An interesting point from the Autumn Statement : “A combination of low interest rates and some improvement in house price affordability means that mortgage costs are close to historic lows. Mortgage repayments average 27% of household disposable income, compared with almost 50% in 2007 and a long-term average of 36%. Mortgage interest rates would need to rise by almost 4 percentage points for interest payments to reach the same proportion of income as in 2007.” Yet, despite this, an awful lot of households are feeling very badly off, obviously because incomes are lagging behind expectations and the prices of many goods and services are continuing to rise faster than incomes. Expenditure on items that are arguably inessential but have become embedded in household budgets seem particularly prone to above-inflation rises. The restraint of council tax increases and the reduction in the basic rate tax-take doesn’t seem to be making people feel better-off either. For many people things are still getting worse as social paymentsare reined in and property rentals rise [or the space available for the same outlay shrinks]. More people in work and fewer people unemployed [still four years to go before we get down to 7%], and a slightly-faster-than-forecast growth in output, might boost confidence and create a sense of well-being for those benefitting, but economic impacts are rarely distributed equitably and the expectations of a particular standard of living remain elusive since a general sense of insecurity and distrust of government and commerce are the prevailing sentiments. A recent report showed how personal savings have been massively depleted over the last few years and people will not feel good until they have been able to restore their usual level of financial security. In my view the squeeze will persist for a few more years yet.

I made a mistake above with the unemployment forecasts. It is currently 7.6% and predicted to fall to 7% in 2015 [two years away, not four]. Unemployment is then expected to fall further to 5.6% by 2018. 7% unemployment is the critical figure because that is when the Bank of England will release the brake on interest rates; let’s hope they do it gently.

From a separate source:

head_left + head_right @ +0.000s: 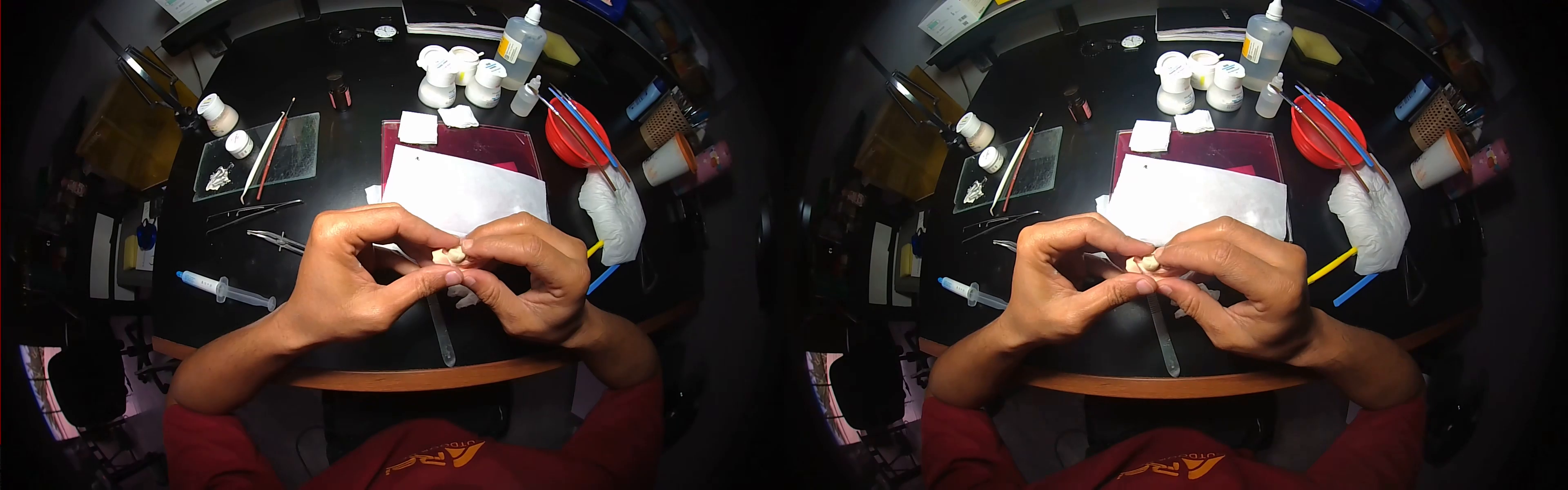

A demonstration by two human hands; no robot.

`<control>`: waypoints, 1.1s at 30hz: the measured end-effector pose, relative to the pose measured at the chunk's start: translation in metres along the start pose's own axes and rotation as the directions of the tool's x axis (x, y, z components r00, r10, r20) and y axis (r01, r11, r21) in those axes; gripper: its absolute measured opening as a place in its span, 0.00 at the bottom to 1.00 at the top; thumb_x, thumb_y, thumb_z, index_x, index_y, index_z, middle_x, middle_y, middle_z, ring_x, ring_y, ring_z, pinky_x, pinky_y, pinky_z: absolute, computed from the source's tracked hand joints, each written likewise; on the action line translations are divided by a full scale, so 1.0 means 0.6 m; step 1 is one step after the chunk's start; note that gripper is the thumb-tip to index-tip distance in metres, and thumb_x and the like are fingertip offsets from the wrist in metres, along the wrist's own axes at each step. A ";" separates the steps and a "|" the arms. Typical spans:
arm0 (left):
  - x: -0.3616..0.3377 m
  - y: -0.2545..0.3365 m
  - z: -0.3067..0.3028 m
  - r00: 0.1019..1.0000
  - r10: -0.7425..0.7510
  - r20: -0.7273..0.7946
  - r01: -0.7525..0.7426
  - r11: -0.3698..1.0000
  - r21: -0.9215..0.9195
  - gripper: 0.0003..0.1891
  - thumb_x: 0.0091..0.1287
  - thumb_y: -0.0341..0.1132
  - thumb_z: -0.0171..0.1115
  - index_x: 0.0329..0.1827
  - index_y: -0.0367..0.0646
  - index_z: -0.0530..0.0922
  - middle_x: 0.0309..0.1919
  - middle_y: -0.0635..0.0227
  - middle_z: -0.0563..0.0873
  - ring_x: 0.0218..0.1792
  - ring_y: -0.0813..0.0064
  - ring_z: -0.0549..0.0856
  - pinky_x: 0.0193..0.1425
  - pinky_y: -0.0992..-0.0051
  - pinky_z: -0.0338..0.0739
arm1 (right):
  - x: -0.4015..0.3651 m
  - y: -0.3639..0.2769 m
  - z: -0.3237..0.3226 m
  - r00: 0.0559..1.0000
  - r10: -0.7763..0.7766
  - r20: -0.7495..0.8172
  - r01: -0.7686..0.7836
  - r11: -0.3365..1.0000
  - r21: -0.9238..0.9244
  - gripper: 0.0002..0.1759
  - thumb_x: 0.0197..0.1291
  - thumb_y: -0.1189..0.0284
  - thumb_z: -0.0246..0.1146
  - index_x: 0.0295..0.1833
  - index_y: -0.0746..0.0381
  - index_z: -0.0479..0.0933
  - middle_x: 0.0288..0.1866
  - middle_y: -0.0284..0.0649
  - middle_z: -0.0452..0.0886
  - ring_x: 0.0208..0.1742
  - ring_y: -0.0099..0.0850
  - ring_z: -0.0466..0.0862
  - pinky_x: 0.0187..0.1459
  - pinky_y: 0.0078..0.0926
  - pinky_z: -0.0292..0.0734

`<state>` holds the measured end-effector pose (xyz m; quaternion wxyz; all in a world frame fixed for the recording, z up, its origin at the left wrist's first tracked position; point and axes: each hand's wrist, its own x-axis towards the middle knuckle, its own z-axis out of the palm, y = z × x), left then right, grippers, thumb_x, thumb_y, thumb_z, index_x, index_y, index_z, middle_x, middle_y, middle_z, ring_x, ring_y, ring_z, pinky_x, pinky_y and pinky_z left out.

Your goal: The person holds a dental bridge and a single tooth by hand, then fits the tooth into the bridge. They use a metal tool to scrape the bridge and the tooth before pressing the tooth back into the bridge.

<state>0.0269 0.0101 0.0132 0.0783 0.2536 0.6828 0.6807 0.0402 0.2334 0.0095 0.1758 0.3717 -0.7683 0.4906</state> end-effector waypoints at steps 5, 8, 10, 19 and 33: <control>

What is the point of attempting to revive our high streets shops with Tax Incentives when VAT remains at 20 percent, some consumers having to use up their savings, others borrowing and getting into debt because much of their shrinking disposal income is being drained by ever increasing price increases on basic essentials such as rent, mortgage repayments, energy, water, food, fuel and transport just to survive?

It was a shrewd move by the Govt to neutralise the effect of the energy crisis by bringing forward Ed Davey’s speech so that it would be overshadowed by other issues contained in The Chancellors Autumn Statement. I hope Which? will keep up the pressure on the Energy Co’s until they are held to account for their continuing above inflation price hikes.

We, as a country, got ourselves into an economic problem, partly due to government profligacy, partly due to our habit of living with high personal debt, and precipitated by incompetent international banking. Inevitably our living standards suffered – the debt has to be reduced to manageable levels. Whether we call the present policy “austerity” or “prudence” there is a slow recovery that, equally inevitably, will raise living standards. It took a few years for our past to catch up with us, and it will no doubt not be an overnight return to more prosperity. I dread to think where we would be now if we had not taken steps to cut national and local government spending.

Yes, I think we’ve had a much softer landing than we were entitled to expect. We should also remember that not every item in our costs of living has gone up in excess of inflation – last year’s long bad winter had a lot to do with our high energy bills – and some problems are due to lifestyle choices. In a smart political move, the Chancellor seems to be progressively retracting all those expenses that were on an accelerating curve like road fuel duty and regulated rail fares and is curbing council taxes and business rates which should have a stabilising effect on the price of goods and services. Having said that, for many people the things that have gone up steeply account for a disproportionate amount of their budget so the squeeze is even more painful for them.